Mas, como destaca o próprio Anguera, antes de pensar em utilizar esse tipo de jogo contra os impactos do envelhecimento, é preciso produzir ganhos maiores nas atividades cotidianas e não só em tarefas específicas. “O NeuroRacer foi criado para um estudo específico, não serve como panaceia para problemas cognitivos”, ressalta. “Mas os resultados podem ajudar a desenvolver, no futuro, um treinamento terapêutico direcionado a determinados grupos, desde que desenvolvido de forma específica e cuidadosa.”

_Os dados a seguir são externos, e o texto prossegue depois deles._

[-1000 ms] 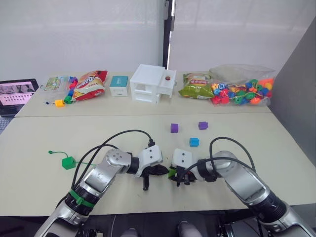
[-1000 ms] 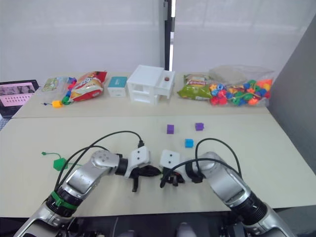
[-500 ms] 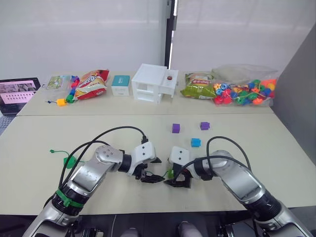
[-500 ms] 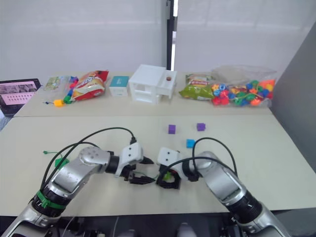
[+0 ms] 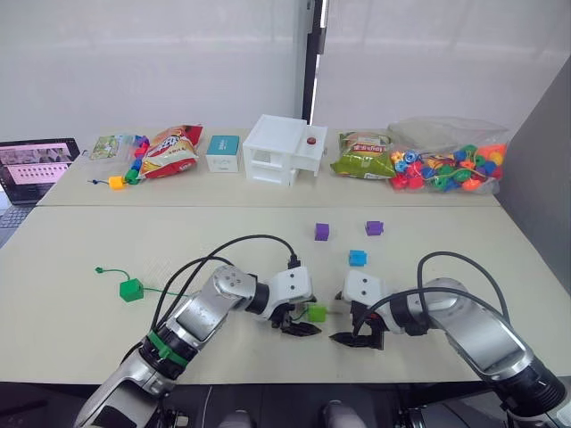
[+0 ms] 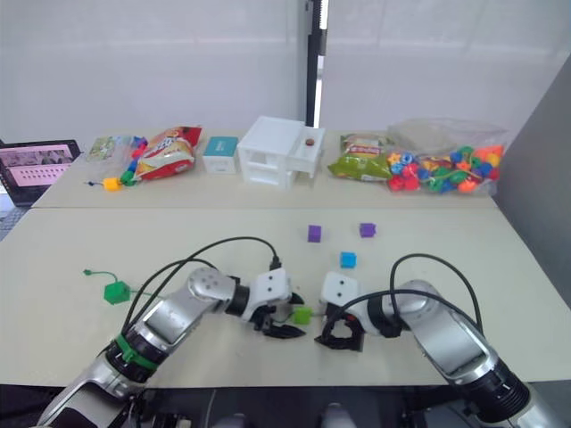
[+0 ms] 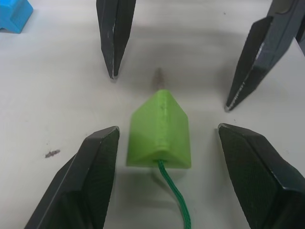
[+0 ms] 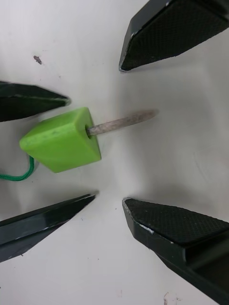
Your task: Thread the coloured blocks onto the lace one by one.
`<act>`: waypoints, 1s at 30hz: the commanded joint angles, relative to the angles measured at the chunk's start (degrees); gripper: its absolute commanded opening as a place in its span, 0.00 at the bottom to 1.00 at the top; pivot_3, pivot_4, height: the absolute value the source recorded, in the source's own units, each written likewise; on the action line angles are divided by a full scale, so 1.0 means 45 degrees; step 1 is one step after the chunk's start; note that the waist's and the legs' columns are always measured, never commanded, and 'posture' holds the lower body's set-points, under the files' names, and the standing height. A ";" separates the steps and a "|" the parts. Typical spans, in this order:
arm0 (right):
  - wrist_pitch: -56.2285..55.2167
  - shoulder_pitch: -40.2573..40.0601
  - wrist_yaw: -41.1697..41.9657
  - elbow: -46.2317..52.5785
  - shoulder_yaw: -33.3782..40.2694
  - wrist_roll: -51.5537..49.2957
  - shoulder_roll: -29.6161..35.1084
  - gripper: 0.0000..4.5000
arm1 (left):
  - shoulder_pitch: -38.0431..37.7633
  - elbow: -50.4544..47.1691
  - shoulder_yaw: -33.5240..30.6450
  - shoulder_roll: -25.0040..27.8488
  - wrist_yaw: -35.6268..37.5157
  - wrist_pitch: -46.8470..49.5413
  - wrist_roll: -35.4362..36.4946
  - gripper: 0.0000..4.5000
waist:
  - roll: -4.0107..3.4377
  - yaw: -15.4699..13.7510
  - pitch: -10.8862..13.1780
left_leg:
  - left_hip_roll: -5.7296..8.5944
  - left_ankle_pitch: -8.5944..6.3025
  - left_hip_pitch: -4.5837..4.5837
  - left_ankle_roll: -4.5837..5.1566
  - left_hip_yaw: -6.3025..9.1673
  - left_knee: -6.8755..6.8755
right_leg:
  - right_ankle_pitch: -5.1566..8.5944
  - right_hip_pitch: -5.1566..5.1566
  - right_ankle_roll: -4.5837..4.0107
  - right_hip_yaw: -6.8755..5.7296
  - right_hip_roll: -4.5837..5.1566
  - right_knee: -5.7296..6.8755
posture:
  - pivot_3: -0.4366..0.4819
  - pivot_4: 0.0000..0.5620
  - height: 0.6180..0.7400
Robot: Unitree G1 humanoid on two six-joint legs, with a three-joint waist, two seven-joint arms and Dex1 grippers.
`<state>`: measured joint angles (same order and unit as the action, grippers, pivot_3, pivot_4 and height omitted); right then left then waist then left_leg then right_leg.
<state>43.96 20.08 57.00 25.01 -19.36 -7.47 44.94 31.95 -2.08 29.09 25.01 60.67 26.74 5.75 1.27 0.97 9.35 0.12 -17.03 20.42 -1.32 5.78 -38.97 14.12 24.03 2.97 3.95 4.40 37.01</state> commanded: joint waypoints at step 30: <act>-0.1720 0.0514 0.0189 -0.1245 -0.0523 0.0425 0.0282 0.00 | -0.0403 0.0012 -0.0111 0.1367 0.1352 -0.0706 -0.0502 0.29 | -0.0001 0.0153 -0.0001 | -0.0008 0.0000 -0.0036 0.0000 0.0001 0.0000 | 0.0001 -0.0027 0.0000 0.0000 -0.0008 0.0007 | 0.48 0.27 1.00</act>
<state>36.27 21.98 58.36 20.39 -22.22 -7.45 44.81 31.80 -2.12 28.59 28.92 64.96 23.14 4.18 1.27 1.66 9.35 0.08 -17.03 20.26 -1.32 5.79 -38.97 14.12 23.92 2.97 3.95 4.36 37.04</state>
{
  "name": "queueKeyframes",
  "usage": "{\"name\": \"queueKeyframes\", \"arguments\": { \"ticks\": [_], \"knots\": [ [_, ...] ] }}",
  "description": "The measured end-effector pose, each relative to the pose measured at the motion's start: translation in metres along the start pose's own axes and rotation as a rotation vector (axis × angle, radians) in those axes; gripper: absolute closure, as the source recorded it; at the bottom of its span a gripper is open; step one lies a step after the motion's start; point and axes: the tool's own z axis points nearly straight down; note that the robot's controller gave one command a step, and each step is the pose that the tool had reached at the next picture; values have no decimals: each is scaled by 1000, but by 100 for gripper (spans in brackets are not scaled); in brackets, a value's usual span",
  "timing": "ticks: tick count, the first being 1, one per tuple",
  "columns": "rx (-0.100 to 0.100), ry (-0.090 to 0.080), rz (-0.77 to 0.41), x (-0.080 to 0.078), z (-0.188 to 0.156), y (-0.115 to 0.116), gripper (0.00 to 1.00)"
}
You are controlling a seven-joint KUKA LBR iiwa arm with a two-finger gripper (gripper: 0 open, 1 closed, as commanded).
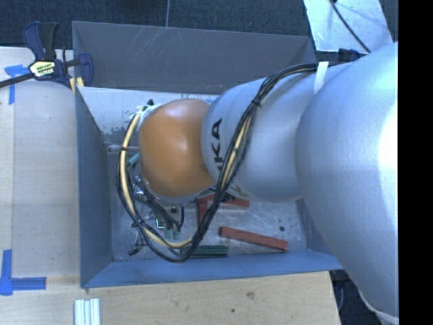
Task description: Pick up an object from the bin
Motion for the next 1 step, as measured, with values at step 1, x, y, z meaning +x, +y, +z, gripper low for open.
{"name": "queueKeyframes", "arguments": {
  "ticks": [1],
  "knots": [
    [0,-19,-332,0,69,-84,0]
  ]
}}
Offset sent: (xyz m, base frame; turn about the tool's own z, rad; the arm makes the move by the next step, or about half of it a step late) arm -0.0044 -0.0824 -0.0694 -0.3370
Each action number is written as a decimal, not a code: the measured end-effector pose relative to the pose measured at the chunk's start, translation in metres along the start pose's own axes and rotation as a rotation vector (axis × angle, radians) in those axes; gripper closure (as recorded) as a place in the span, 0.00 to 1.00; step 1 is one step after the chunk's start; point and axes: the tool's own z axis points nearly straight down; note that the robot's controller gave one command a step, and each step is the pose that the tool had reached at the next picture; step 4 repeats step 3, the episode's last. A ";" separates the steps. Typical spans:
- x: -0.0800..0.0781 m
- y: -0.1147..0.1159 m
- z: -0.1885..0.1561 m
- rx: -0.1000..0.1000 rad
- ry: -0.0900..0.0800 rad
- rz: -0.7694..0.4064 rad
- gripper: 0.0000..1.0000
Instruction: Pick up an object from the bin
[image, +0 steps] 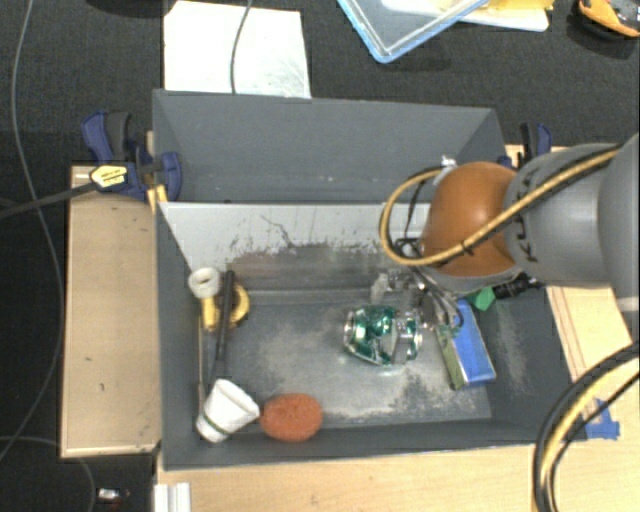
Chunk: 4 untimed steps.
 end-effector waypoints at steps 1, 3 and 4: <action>0.026 0.014 -0.005 0.002 -0.016 -0.536 1.00; 0.027 0.019 -0.058 -0.001 -0.004 -0.531 1.00; 0.027 0.019 -0.058 -0.001 -0.004 -0.531 1.00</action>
Offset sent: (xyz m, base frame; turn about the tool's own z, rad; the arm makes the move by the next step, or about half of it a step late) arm 0.0000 0.0000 0.0000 0.0000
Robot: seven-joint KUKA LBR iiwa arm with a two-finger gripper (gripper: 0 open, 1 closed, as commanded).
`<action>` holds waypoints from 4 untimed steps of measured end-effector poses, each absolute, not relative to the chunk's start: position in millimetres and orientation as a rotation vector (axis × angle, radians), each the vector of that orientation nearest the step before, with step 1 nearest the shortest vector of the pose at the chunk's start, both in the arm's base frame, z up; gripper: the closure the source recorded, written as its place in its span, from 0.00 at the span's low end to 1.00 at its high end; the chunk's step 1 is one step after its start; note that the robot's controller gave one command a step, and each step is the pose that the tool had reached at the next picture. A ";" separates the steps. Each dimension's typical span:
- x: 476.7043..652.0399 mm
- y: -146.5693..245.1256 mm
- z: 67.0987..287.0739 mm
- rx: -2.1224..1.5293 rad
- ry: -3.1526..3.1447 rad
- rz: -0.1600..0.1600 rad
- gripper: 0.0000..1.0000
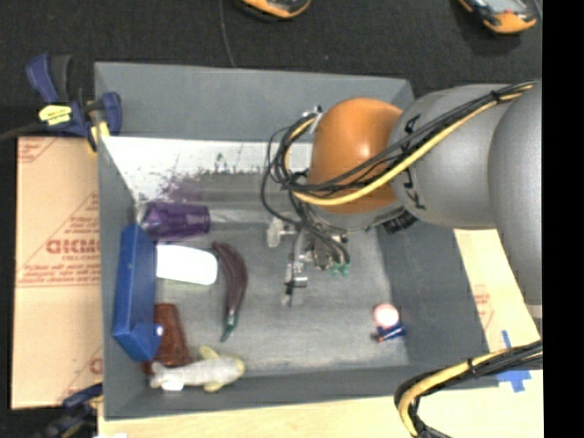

Toescu também ponderou que os resultados ainda são muito preliminares e que avaliam apenas uma faixa especifica de atividade cerebral – deixando de lado outras frequências que podem ter, inclusive, maior relevância para a capacidade cognitiva. Além disso, destacou que o NeuroRacer está muito aquém das possibilidades gráficas oferecidas pelos jogos mais modernos. “Se a pesquisa obteve bons resultados com um background dos anos 1980, seria fascinante ver o que é possível com um jogo especialmente desenvolvido para esse fim, mas com um background do século 21”, cogitou.
No entanto, talvez a maior importância do estudo seja reforçar a enorme capacidade plástica do cérebro, mesmo em idades avançadas. Para Trelle, isso deveria servir de incentivo para que todos nós buscássemos atividades capazes de estimular nossa cognição ao longo de toda a vida. “Os jogos são só uma opção, mas há alternativas mais sociais, como aprender uma nova língua ou a tocar um instrumento musical, que talvez até gerem benefícios mais generalizados do que games muito específicos”, avaliou.